How does the UK compare to other civilized countries with a minimum wage? Well, it is difficult to compare as the price of living varies so much; many Eastern European countries are considerably cheaper than the UK – you can buy a large Czech farm for the price of a small urban flat in Britain. The real comparison comes against Western European countries. The hourly rate in Euros in the UK is about 6.70; in the Netherlands it is 8.07, Belgium 8.31, Ireland 8.65, France 9.19, Luxembourg 9.71 and Denmark 14.27 but Austria (5.77), Germany (roughly 6.53), Italy, Sweden and Norway fall below the UK.
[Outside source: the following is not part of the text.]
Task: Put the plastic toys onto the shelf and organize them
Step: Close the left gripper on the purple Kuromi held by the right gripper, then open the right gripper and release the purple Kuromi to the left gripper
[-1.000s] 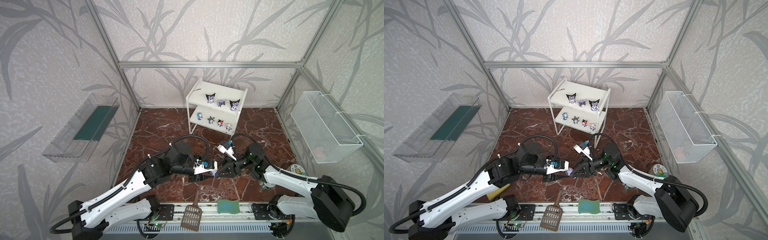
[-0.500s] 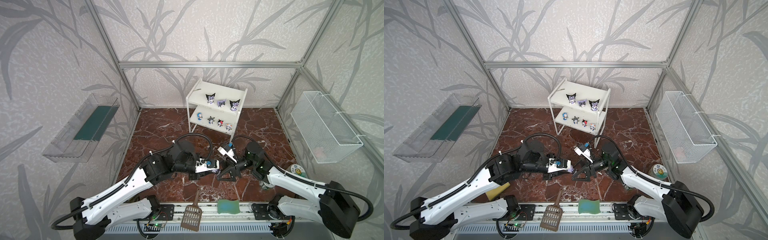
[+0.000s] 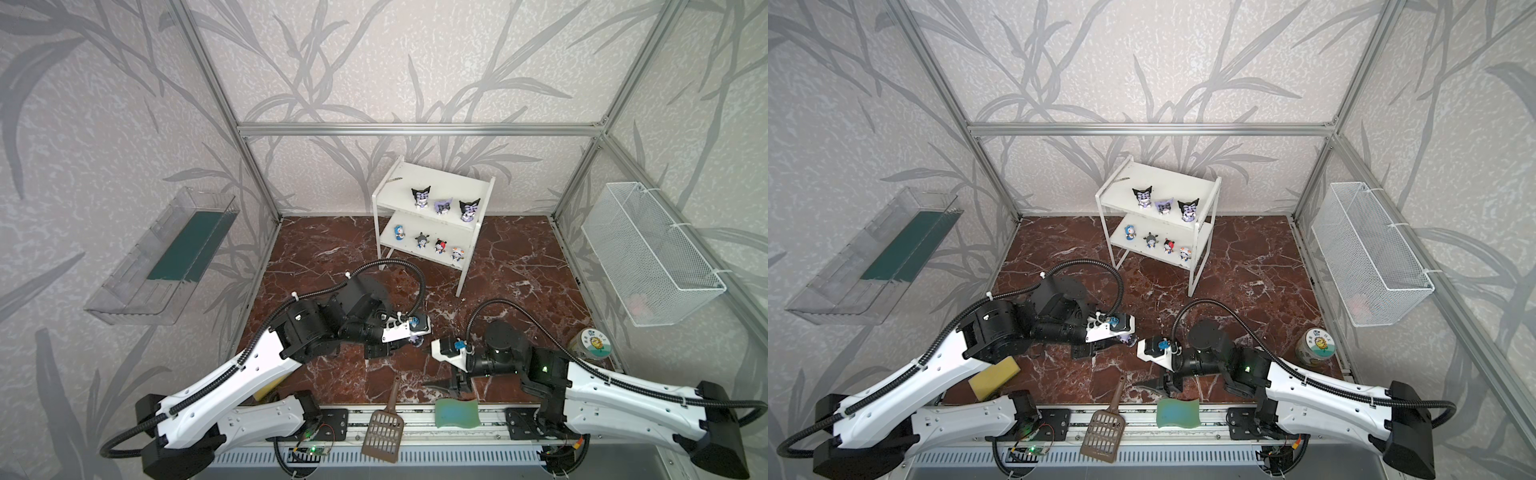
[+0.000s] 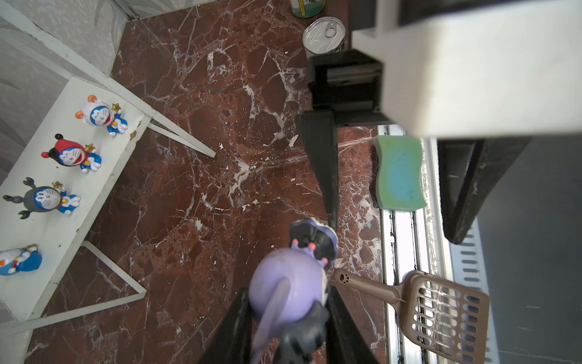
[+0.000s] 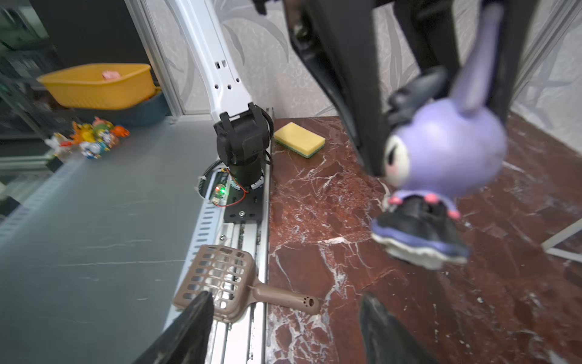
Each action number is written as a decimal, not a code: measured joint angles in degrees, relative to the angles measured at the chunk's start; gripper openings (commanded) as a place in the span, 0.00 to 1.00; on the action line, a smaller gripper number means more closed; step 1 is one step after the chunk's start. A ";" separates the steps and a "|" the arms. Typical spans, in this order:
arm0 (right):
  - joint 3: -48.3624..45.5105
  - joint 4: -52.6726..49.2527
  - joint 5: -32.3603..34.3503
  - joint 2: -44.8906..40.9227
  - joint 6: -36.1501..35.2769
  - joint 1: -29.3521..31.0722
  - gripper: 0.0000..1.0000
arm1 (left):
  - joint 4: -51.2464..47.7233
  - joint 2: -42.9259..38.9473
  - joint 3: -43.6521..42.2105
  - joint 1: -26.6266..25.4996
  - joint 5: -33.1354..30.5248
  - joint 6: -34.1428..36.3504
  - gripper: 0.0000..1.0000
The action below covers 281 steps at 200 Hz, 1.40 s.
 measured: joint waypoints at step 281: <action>3.41 11.58 20.92 6.45 -0.59 4.52 0.23 | 1.49 -1.73 -1.29 -0.09 -0.52 -3.52 0.24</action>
Yet attacks on the minimum wage are surprisingly common. My old mate Milton Friedman even called it the “most anti-black law ever”, clearly ignoring the Jim Crow laws but whatever. Ayn Rand would claim the minimum wage laws, or any law whatsoever, was a case of a coercive and intrusive government, yet “freedom does not mean freedom from the landlord or from the employer”, so an employer is free to set whatever they want and it serves the receiver right for being weak. Neumark and Wascher claim that the minimum wage is not good for society, perhaps ignoring the better work rate of employees receiving better pay. Still, they somehow conclude that the minimum wage is harmful to poverty-stricken families, because giving money to the poor and paying enough to afford clothing and food clearly does not help those in poverty (that was sarcasm, by the way).
When a company pays its executives and bosses millions, there’s something not quite right about the argument that the minimum wage will damage their company’s finances. There’s something illogical, immoral and outrageous; like the rich live by one set of rules and the rest by another set, which is precisely the kind of thinking of an eccentric Russian émigré extremist (Ayn Rand, in case it wasn’t obvious).
Despite this recent discovery, our dear PM insists that business is “the most powerful force” for social progress. The fact is business is inherently self-interested because under a neo-liberal capitalist system business must be inherently self-interested; that is how the system works. And therefore it is up to the government and unions to protect the interests and rights of the workers through safety laws, wage laws and “intrusive” legislation.
Unless this deception is revealed and fought against, all the progress in employment policy from the last fifteen years will be undone. We simply cannot go back to the days before the minimum wage, we cannot go back to the Victorian days of twelve hour shifts for half a loaf of crusty bread a day (or as Friedman and his advocates call it, the “Golden Age”). This is exactly what Labour was set up to fight against; so let’s get out the soap box, open the book of rhetoric and start agitating against exploitation that is still alive and kicking in the 21st Century.
*I say local; this “job” was advertised in the Durham jobseekers centre, though it may well be seen elsewhere.